This book opened in such a way that I almost beat it with a stick and ran screaming away from it.  Or, in other words, it opened with the lead character (well, there are two points of view, but Sinjin Smythe’s portion seemed vaguely larger) being unable to keep from being wrapped around another woman’s finger.  A nasty bitchy woman who loved to undermine her and was doing Sinjin a very bad turn – both career wise and relationship wise.  I really didn’t want to read a book wherein the two somehow overcame the obstacles to find that they were each other’s true loves.  That would have been really annoying and sickening.  But, before I set the book on fire and never looked at it again, I reconfirmed something I thought I had seen in the books description.  The name of the two women in the opening part did not match the name of the women in the book description that were supposed to be the main characters.  And so . . . I put the lighter fluid away and actually gave the book a chance.  Since the book was supposed to be about Sinjin Smythe and Laure Fortescue, not Sinjin Smythe and . . . um, whatever and however you spell Victoriaovich’s name (Viktoriya Vasilyeva).  

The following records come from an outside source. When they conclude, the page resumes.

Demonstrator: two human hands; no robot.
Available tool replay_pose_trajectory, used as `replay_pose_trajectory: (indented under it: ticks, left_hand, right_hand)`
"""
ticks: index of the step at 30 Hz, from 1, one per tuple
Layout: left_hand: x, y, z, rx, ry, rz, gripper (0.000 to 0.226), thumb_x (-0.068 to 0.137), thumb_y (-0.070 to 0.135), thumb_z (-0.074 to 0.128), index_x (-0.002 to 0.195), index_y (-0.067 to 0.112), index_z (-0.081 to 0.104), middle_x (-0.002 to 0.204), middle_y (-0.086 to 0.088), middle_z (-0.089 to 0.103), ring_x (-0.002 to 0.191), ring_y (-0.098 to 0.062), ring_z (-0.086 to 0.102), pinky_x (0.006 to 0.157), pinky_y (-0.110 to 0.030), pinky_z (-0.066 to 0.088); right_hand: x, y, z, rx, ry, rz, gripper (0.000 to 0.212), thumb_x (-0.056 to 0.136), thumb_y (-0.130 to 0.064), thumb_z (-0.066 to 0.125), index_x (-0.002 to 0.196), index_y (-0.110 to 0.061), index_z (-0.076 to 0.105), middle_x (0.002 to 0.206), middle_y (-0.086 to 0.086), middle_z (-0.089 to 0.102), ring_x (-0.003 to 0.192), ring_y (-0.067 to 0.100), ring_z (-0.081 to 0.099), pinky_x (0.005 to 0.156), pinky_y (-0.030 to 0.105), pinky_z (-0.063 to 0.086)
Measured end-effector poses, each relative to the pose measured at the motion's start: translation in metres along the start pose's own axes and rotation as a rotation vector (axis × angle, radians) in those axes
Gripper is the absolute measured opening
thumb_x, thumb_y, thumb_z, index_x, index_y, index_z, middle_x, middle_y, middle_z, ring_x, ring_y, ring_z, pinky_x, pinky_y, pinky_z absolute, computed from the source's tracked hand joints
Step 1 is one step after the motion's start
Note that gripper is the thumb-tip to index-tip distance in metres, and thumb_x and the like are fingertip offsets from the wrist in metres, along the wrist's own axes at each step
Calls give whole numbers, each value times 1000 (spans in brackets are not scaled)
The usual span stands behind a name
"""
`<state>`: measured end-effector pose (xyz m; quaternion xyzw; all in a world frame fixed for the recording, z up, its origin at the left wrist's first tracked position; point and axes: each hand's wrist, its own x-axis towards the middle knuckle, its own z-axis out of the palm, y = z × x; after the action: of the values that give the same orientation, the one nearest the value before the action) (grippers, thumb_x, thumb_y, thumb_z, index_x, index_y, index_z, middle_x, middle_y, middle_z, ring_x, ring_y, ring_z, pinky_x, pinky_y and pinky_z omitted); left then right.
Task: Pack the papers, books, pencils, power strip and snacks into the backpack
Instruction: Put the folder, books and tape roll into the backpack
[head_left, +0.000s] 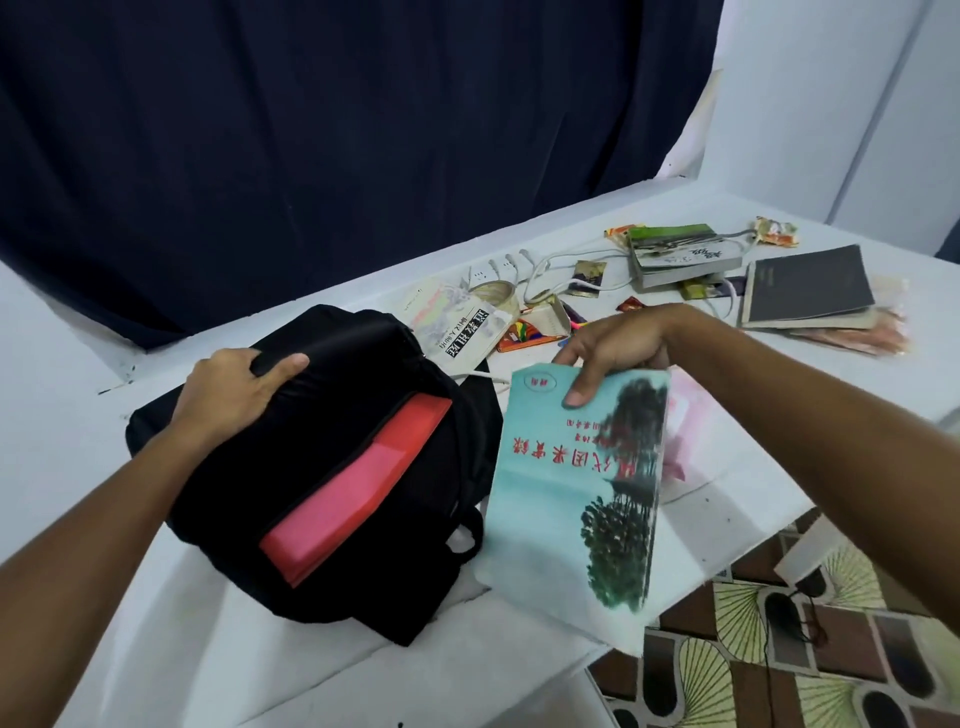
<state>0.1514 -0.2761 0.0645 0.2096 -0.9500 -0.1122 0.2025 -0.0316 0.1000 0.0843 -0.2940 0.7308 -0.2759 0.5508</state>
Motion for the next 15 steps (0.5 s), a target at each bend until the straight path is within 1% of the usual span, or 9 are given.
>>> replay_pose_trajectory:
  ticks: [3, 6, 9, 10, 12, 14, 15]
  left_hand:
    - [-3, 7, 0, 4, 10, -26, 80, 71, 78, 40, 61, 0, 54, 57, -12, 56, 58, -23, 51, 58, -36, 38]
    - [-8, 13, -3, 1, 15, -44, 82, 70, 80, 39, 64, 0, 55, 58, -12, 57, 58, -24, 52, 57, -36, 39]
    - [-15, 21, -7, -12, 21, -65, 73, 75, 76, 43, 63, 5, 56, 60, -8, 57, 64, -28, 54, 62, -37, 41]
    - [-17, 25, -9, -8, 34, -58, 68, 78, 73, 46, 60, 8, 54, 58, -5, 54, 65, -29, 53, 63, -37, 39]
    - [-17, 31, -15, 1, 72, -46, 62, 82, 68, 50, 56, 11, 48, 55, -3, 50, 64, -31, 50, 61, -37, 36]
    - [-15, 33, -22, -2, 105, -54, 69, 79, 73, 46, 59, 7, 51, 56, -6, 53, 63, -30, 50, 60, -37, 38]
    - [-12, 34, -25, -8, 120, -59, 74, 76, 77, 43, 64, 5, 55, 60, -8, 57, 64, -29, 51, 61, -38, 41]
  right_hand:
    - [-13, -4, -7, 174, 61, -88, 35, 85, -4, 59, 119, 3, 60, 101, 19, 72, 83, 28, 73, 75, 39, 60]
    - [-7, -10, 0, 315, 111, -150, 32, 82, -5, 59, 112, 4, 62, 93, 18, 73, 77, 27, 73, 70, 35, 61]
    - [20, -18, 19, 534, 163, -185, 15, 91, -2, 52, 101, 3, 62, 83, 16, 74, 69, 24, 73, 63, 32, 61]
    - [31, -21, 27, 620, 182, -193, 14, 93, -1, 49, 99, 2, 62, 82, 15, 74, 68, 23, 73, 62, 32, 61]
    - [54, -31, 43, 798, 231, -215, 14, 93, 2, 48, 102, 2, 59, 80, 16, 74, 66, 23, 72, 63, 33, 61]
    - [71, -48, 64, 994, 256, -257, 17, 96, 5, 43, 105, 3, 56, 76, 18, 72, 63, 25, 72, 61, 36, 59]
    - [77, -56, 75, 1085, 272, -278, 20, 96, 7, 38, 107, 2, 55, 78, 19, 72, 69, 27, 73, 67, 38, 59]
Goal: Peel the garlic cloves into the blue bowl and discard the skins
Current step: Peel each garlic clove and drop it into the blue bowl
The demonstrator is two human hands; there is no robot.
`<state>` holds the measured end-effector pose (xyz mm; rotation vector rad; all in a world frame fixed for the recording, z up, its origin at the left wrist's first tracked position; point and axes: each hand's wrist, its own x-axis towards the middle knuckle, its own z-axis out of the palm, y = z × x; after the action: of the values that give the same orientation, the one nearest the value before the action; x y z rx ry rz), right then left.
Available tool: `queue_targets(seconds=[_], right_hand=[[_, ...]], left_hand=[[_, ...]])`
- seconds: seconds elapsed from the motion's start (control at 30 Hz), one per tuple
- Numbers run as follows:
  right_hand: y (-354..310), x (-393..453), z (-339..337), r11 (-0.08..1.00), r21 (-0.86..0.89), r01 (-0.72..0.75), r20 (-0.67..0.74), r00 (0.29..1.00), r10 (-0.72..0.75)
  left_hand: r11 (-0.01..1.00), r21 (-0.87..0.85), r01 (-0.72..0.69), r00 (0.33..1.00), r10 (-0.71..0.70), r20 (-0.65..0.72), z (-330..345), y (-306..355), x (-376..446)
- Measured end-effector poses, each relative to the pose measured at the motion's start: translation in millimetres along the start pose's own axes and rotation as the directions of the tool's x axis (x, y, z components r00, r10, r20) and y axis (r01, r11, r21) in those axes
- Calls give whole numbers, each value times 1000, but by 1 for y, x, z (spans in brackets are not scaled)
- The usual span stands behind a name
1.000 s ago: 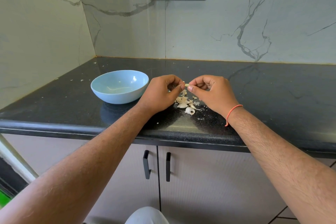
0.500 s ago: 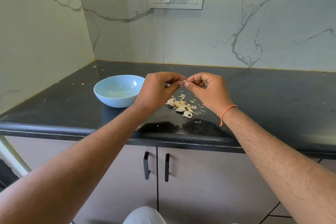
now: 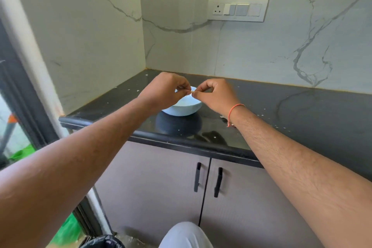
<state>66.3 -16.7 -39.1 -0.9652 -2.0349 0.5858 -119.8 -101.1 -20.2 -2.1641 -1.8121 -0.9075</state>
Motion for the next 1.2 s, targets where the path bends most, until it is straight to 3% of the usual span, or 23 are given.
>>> queue_targets(seconds=[0.13,0.4,0.6,0.73,0.8,0.97,1.2], right_hand=[[-10,1,18,980,-200,11,63,998,2],[-1,-15,-6,978,-199,57,9,998,-56],[35,-44,-47,963,-271,-1,-9,1000,-1],[63,-64,-74,948,-316,-39,0,999,41],[72,-72,-87,944,-327,-53,48,996,73],[84,-81,-107,918,-394,-35,238,961,139],[100,-79,-108,961,-266,-71,188,974,124]], left_hand=[[996,66,57,996,-62,69,-1,-15,-12],[996,73,55,994,-61,87,8,4,-11],[983,126,-135,989,125,84,29,44,-1],[953,141,-268,957,247,155,51,75,1],[947,107,-304,937,276,216,65,86,2],[972,-3,-235,931,226,286,94,97,12],[973,-119,-197,944,221,245,118,91,26]])
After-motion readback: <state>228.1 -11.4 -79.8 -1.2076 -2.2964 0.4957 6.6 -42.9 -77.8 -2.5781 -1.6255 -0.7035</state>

A funny thing happened along the way.  Despite the lowish rating this book enjoys, both in terms of overall rating, and in terms of just the average rating of those who are on my list of friends, I found myself rather drawn into this book and story.  
To a limited extent, I think I know why there are certain books I like while others kind of dislike (or not love), books I kind of dislike (or not love) while others like/love them, and while there is this third category wherein everyone, including me, love the book.   That was an awkward sentence.  
I’ll put what I originally wrote behind spoiler tags, not because it spoils anything in this specific book here, but because I do not yet have the ability to convey my specific thought I desired to convey, and probably won’t find that ability any time soon.  <spoiler>I’m probably, in a way, reading into things a little. Though it is based on this book, and most other books I’d read recently (including that ‘Course of Action’ book – which will be the stand in for the second category of books (those that I vaguely dislike while others love).  ‘Give Me A reason’ stands in as a representative of the third category (books everyone seems to love/or at least like).  This book here, as in ‘Lucky Loser’, is the representative of the first kind of book (those that I love and others don’t – I mean, it did have a 3.55 rating before I read and rated it).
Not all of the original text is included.